The idea of a return to the gold standard is also getting serious conservative intellectual support through the leadership of think tanks, such as the American Principles Project, whose chairman, Sean Fieler was recently quoted by business network CNBC as saying, “There is a growing recognition within the Republican party and in America more generally that we’re not going to be able to print our way to prosperity.”
Fieler’s advocacy of a return to sound money isn’t just a libertarian intellectual exercise. It is backed-up by such respected conservative economists and thinkers as Lewis E. Lehrman, senior partner of L.E. Lehrman & Co. and former member of President Reagan’s U.S. Gold Commission; Arthur Laffer, CEO of Laffer Associates and member of President Ronald Reagan’s Economic Advisory Board; Dr. Manuel Hinds, the former finance minister of El Salvador and recipient of the Manhattan Institute’s 2010 Hayek Prize for his co-authorship of the acclaimed work Money, Markets, and Sovereignty, and other distinguished conservative intellectuals and academics.

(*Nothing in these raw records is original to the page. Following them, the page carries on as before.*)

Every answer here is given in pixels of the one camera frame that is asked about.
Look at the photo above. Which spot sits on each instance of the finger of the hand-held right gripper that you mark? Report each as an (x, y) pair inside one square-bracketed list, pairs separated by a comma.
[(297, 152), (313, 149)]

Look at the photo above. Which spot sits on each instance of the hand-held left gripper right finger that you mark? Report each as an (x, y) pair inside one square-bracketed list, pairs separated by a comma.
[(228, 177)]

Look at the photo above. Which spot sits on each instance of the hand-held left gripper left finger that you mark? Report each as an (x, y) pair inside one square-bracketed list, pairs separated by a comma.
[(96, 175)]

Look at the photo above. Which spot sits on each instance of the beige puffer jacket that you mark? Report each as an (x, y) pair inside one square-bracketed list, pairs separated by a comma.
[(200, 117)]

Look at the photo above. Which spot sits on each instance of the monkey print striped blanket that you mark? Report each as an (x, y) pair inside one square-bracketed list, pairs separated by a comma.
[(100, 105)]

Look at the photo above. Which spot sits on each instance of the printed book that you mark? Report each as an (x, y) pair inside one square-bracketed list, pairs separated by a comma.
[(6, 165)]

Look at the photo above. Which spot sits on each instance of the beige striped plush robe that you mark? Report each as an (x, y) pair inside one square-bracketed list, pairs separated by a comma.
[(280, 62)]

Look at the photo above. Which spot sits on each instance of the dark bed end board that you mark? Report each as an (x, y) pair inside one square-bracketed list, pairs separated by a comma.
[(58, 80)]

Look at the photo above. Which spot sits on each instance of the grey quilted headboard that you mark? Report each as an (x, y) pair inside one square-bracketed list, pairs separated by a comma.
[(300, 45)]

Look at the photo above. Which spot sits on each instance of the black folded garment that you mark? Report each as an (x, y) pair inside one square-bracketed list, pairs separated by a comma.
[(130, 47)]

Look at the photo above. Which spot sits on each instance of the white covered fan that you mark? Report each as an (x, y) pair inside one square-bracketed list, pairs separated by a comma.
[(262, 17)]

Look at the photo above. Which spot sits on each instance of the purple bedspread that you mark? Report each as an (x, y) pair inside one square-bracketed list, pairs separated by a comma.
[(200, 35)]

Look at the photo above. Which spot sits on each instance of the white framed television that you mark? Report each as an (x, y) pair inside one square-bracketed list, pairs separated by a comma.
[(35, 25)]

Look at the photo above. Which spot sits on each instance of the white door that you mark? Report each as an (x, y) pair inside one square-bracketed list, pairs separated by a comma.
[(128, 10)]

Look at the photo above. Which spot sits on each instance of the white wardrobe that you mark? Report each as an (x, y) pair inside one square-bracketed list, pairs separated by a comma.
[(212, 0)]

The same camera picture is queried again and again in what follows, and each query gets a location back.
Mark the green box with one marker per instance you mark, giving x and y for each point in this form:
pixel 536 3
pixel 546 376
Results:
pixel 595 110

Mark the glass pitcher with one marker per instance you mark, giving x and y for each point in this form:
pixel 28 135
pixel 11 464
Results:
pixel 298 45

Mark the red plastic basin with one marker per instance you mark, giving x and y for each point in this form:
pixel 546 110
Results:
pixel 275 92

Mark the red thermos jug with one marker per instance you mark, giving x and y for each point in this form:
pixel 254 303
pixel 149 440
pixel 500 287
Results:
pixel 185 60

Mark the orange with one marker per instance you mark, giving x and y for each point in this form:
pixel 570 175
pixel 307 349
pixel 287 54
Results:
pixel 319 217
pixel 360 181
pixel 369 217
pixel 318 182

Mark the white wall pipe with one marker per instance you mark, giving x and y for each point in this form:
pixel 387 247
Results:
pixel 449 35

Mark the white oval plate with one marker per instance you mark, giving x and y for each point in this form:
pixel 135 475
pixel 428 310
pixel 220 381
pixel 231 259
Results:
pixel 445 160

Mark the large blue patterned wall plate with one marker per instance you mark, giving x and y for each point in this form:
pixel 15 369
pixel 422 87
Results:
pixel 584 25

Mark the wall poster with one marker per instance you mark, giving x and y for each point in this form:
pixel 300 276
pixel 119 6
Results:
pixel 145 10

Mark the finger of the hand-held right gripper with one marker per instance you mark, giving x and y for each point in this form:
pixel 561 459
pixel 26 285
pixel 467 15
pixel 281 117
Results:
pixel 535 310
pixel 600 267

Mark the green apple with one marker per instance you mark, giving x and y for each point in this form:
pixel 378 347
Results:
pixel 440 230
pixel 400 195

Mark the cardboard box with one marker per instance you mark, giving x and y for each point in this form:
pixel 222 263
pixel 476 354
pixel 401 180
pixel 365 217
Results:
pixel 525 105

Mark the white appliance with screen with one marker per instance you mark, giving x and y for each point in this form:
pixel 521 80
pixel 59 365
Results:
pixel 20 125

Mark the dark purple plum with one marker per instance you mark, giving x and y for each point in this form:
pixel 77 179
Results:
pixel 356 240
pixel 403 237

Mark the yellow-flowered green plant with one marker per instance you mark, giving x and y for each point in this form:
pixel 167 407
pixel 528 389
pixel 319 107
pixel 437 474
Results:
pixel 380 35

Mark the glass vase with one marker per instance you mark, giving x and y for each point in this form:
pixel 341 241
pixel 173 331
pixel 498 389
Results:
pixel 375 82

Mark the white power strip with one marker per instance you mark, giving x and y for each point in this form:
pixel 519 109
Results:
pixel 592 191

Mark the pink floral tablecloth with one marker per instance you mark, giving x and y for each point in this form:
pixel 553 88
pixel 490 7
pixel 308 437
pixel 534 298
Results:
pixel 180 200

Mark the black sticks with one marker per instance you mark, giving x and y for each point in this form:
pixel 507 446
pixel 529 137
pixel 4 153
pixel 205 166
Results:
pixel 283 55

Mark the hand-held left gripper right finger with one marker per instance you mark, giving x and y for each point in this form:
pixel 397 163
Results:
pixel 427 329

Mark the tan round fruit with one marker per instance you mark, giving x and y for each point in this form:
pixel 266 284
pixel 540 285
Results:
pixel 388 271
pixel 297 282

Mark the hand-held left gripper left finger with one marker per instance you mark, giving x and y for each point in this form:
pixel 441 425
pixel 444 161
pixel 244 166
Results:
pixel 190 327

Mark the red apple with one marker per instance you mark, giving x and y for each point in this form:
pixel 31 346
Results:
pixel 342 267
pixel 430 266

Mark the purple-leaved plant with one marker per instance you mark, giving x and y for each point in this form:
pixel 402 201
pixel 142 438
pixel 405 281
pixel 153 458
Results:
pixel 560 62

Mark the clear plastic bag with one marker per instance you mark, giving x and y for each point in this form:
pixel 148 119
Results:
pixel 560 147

As CNBC noted, the idea of returning to the gold standard isn’t new to the Republican platform. The 1980 Reagan platform referred to the “restoration of a dependable monetary standard," while the 1984 platform said that “the gold standard may be a useful mechanism”. More recent platforms, however, did not mention it.
A commission would have no power except to make recommendations. What’s more, how the transition to a gold standard might be accomplished without disrupting the economy has yet to be determined, so we’re not going to go from a standing start to the gold standard, as Sean Fieler of the American Principles Project put it.
However, the idea of returning to the gold standard, or least establishing some sort of sound money standard, looks a lot less fringe today than it did a few years ago. From the beginning of the recession, President Obama and Federal Reserve Chairman Ben Bernanke have increased the money supply over 64 percent – by $3.4 trillion – simply by rolling the printing presses.